• [Requirement]: Identify, in the records below, every line where the string "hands" appears, and copy each such line.

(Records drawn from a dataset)
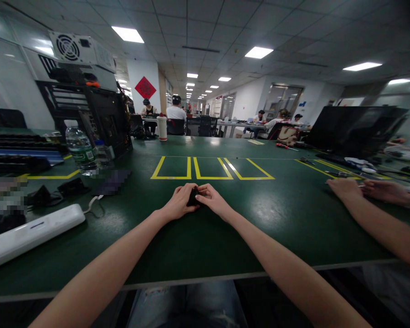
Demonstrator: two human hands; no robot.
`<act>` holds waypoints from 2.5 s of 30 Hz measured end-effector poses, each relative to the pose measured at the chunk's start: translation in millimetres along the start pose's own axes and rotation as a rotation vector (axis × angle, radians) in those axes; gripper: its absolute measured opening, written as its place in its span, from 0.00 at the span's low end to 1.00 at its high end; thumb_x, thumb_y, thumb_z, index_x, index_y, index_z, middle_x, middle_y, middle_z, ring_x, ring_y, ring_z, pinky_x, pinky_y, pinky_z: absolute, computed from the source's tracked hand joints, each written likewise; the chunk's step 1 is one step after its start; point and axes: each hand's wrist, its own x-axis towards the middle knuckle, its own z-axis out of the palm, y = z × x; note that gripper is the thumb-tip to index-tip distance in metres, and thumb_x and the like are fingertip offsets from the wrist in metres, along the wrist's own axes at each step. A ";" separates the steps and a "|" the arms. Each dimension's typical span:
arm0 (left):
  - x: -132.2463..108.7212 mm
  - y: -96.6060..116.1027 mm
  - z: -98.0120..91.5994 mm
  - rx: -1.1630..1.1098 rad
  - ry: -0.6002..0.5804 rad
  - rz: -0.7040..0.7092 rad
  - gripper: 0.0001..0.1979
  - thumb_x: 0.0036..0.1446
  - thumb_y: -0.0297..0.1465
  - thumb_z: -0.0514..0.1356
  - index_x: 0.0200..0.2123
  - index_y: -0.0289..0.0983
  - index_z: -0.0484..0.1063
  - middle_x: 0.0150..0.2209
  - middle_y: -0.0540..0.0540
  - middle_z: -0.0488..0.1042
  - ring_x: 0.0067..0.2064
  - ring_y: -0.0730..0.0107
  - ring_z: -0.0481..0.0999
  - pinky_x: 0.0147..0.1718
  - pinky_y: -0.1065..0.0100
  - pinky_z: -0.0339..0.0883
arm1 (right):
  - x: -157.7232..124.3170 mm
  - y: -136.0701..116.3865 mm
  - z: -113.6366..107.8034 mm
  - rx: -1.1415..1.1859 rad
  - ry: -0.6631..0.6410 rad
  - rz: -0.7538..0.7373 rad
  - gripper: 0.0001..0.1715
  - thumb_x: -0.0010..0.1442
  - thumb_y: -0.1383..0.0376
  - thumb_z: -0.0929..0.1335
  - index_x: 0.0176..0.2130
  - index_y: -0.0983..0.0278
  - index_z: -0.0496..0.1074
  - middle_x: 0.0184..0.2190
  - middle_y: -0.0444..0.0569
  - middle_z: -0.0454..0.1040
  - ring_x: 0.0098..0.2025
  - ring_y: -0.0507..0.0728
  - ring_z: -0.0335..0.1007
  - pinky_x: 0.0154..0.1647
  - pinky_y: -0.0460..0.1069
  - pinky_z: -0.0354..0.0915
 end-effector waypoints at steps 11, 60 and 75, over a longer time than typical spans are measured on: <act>-0.4 2.2 -3.0 -0.002 -0.020 -0.003 0.25 0.46 0.33 0.57 0.47 0.41 0.51 0.45 0.46 0.60 0.48 0.62 0.61 0.49 0.56 0.49 | -4.8 -5.1 -3.9 0.046 -0.089 0.011 0.18 0.46 0.64 0.68 0.38 0.62 0.60 0.39 0.45 0.65 0.42 0.53 0.63 0.44 0.52 0.61; 1.0 -1.4 0.3 0.000 -0.007 -0.006 0.26 0.46 0.33 0.58 0.48 0.40 0.50 0.45 0.45 0.60 0.48 0.62 0.61 0.49 0.57 0.50 | -2.0 1.7 0.0 -0.013 -0.012 0.022 0.18 0.49 0.61 0.65 0.40 0.61 0.59 0.37 0.46 0.63 0.38 0.53 0.65 0.40 0.53 0.63; 0.1 -0.5 -1.2 -0.012 -0.013 -0.004 0.27 0.46 0.33 0.57 0.49 0.40 0.50 0.46 0.45 0.59 0.49 0.61 0.61 0.49 0.56 0.49 | 0.6 8.5 -3.4 -0.014 -0.036 0.045 0.20 0.50 0.62 0.65 0.43 0.63 0.59 0.41 0.49 0.64 0.42 0.54 0.63 0.44 0.54 0.60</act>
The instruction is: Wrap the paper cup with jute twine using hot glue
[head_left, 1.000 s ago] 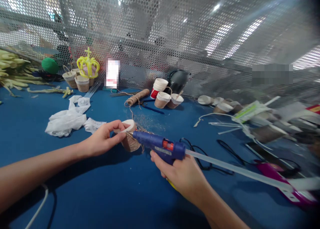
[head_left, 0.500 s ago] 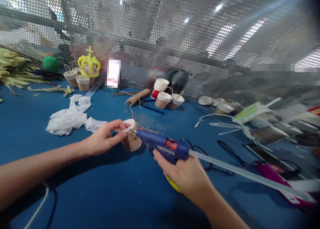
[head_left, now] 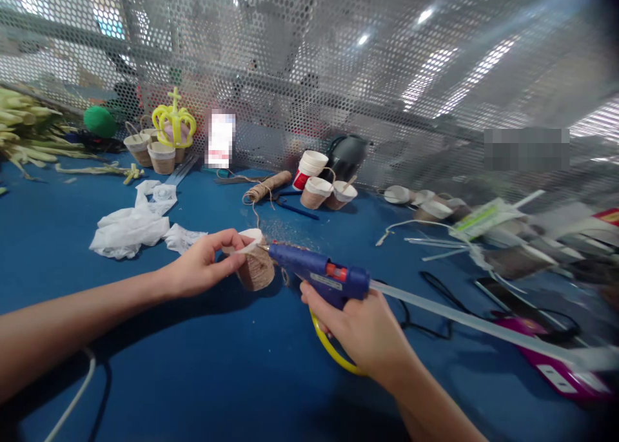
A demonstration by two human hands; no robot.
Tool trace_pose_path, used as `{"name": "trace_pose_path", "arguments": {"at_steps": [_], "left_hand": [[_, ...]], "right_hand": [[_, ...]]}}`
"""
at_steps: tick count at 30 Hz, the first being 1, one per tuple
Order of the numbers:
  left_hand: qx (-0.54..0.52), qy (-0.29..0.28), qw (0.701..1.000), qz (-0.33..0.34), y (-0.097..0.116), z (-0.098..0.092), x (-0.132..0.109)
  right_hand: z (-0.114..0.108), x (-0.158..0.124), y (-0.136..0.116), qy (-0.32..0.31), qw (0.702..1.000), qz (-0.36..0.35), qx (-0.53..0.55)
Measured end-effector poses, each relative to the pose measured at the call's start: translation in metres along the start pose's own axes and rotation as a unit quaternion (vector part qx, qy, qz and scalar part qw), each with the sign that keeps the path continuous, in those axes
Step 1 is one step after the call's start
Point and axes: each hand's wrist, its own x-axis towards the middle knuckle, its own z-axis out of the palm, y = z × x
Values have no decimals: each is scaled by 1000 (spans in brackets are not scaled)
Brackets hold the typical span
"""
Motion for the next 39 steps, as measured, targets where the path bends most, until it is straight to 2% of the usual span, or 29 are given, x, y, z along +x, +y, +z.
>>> {"name": "trace_pose_path", "arguments": {"at_steps": [4,14,17,23,26,30,36,39], "left_hand": [[-12,-6,1000,-5,0,0,0],[-8,-7,1000,1,-1,1,0],[-2,-6,1000,1,-1,0,0],[15,-1,1000,0,-1,0,0],[27,2,1000,-3,-2,0,0],[29,0,1000,-4,-1,0,-1],[2,-8,1000,0,0,0,0],[-6,-8,1000,-3,-1,0,1]], "right_hand": [[-1,-1,6,-29,998,27,47],[2,-1,6,-26,997,36,67],[0,-2,2,-38,997,30,56],[2,-4,-5,-18,997,-23,72],[4,-5,-4,-15,997,-26,76],[4,-4,-3,-26,997,-8,75],[1,-1,1,-57,991,85,90],[0,0,3,-54,989,97,102]]}}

• [Your response]:
Demonstrator: two human hands; no robot.
A demonstration by two human hands; no robot.

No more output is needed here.